We see stacks of neural nets emerge in the late 1990s, where the training of one network is supervised by another. This is the introduction of conceptual layers, neither in the sense of sequential layers of neurons nor in the sense of layers of color in an image. This type of layering is not recursion either. It is more like the natural world where one structure is an organ within another completely different kind of structure.

Step Four — Hierarchies of Networks

We see hierarchies of neural nets appearing frequently in the research arising out of the 2000s and early 2010s (Laplacian and others), which continues the interaction between neural nets and continuing the mammalian brain analogy. We now see meta-structure, where entire networks become vertices in a directed graph representing a topology.

Step Five %mdash; Departures from Cartesian Orientation

Non-Cartesian systematically repeating arrangements of cells and connections between them have begun to emerge in the literature. For example, Gauge Equivariant Convolutional Networks and the Icosahedral CNN (Taco S. Cohen, Maurice Weiler, Berkay Kicanaoglu, Max Welling, 2019) examines the use an arrangement based on a convex regular icosahedron.


Layers have ordinally valued activation functions for vertices and attenuation matrices mapped to an exhaustive set of directed edges between adjacent layers [1]. Image convolution layers are often in two dimensional vertex arrangements with attenuation cubes mapped to an abridged set of directed edges between adjacent layers [2]. Stacks have entire layered nets as vertices in a meta-directed-graph, and those meta-vertices are connected in a sequence with each edge being either a training meta-parameter, a reinforcement (real time feedback) signal, or some other learning control. Hierarchies of nets reflect the notion that multiple controls can be aggregated and direct lower level learning, or the flip case where multiple learning elements can be controlled by one higher level supervisor network.

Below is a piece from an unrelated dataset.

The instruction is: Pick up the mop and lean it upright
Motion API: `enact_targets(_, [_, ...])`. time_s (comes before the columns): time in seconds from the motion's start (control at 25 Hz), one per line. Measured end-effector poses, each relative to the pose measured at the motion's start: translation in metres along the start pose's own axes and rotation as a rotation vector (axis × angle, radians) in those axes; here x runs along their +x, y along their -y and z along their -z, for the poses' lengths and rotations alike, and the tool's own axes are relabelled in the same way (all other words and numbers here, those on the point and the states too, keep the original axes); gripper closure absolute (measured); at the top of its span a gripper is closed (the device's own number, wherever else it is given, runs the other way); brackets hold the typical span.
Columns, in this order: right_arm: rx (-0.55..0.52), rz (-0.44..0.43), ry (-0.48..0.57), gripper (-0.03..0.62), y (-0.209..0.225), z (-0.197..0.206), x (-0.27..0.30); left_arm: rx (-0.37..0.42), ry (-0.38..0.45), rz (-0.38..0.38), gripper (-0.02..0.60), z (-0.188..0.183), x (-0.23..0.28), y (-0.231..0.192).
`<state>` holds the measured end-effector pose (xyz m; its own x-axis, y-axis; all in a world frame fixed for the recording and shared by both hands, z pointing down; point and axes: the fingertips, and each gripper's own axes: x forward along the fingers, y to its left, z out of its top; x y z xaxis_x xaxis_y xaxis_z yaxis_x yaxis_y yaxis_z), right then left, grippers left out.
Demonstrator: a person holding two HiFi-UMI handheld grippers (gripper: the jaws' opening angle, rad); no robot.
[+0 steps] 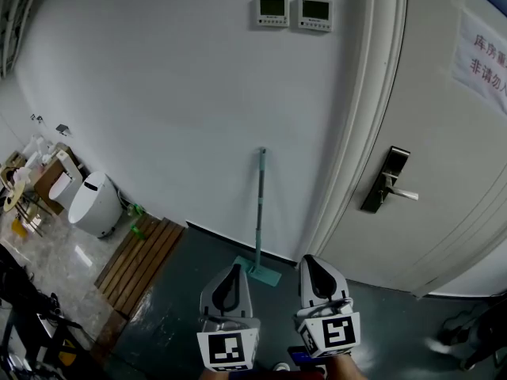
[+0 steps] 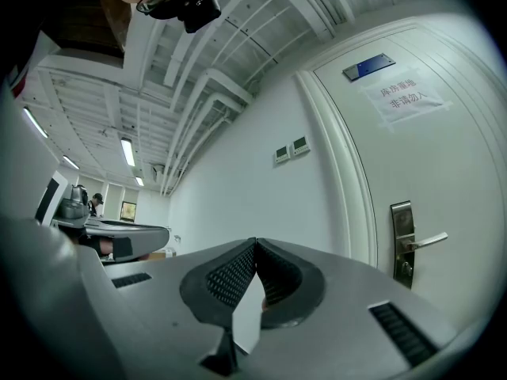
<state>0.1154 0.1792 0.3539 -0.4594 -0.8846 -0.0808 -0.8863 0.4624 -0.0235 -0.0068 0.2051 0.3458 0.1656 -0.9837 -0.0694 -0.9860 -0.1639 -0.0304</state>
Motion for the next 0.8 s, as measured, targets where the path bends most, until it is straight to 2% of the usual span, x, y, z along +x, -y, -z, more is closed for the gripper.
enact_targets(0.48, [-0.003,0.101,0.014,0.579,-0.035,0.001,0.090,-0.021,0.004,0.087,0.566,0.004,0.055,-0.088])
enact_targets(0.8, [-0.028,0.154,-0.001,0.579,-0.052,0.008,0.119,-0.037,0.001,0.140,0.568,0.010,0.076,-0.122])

Analysis of the Trend in Learning Topologies

We can analyze trends in machine learning architecture. We have three topological trends.

  • Depth in the causality dimension — Layers to the signal processing where the output of one layer of activations is fed through a matrix of attenuating parameters (weights) to the input of the next layer. As greater controls are established, only beginning with basic gradient descent in back propatagion, greater depth can be achieved.

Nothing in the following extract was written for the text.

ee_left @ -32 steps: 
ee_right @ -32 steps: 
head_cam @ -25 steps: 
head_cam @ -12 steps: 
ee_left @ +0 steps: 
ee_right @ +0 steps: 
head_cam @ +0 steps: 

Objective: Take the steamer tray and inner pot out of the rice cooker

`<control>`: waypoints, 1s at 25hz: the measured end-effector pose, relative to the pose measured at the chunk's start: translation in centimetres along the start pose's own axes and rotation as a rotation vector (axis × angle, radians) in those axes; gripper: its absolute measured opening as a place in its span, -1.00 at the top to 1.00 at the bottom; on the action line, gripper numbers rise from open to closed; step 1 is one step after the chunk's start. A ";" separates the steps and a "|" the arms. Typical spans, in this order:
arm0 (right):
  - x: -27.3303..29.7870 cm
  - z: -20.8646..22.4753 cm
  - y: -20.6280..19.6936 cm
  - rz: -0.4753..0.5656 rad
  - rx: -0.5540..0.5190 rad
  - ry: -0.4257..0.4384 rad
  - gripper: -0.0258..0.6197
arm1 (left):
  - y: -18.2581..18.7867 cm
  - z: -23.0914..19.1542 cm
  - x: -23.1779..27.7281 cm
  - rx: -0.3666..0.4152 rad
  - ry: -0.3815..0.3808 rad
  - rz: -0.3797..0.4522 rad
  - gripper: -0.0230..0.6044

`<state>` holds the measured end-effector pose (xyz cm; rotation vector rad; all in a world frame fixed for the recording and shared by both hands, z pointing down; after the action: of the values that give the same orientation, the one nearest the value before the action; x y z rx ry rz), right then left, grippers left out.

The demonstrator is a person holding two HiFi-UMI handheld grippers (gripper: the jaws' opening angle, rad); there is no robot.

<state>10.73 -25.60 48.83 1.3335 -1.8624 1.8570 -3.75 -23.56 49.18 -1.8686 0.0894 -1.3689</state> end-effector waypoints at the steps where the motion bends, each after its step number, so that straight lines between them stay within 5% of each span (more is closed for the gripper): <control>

  • Input signal dimensionality — From scalar input to hypercubes (video has horizontal, vertical, color depth including transparency, and frame — Note that this is not the same as the number of inputs in the perceptron sense.

  • Topological development — The above two are Cartesian in nature. Dimensions are added at right angles to the existing dimensional. As networks are wired in hierarchies (as in Laplacian Hierarchies) and Möbius strip like circles (as in GANs), the trends are topographical and are best represented by directed graphs where the vertices are not neurons but smaller networks of them.

What Topologies are Missing?

This section expands on the meaning of the title question.

  • Is there any reason why multiple meta-vertices, each representing a neural net, can be arranged such that multiple supervisor meta-vertices can, in conjunction, supervise multiple employee meta-vertices?
  • Why is the back-propagation of an error signal the only non-linear equivalent of negative feedback?
  • Can't collaboration between meta-vertices rather than supervision be employed, where there are two reciprocal edges representing controls?
  • Since neural nets are employed mainly for learning of nonlinear phenomena, why prohibits other types of closed paths in the design of the nets or their interconnection?
  • Is there any reason why sound cannot be added to picture so that video clips can be categorized automatically? If that is the case, is a screenplay a possible feature extraction of a movie and can an adversarial architecture be used to generate screenplays and produce the movies without the movie studio system? What would that topology look like as a directed graph?
  • Although orthogonally arranged cells can simulate an arbitrary regular packing arrangement of non-orthogonal vertices and edges, is it efficient to do so in computer vision where the tilt of the camera other than plus or minus 90 degrees is common?
  • Is it efficient to arrange individual cells in networks or networks of cells in AI systems orthogonally in learning systems that are aimed at natural language comprehension and assembly or artificial cognition?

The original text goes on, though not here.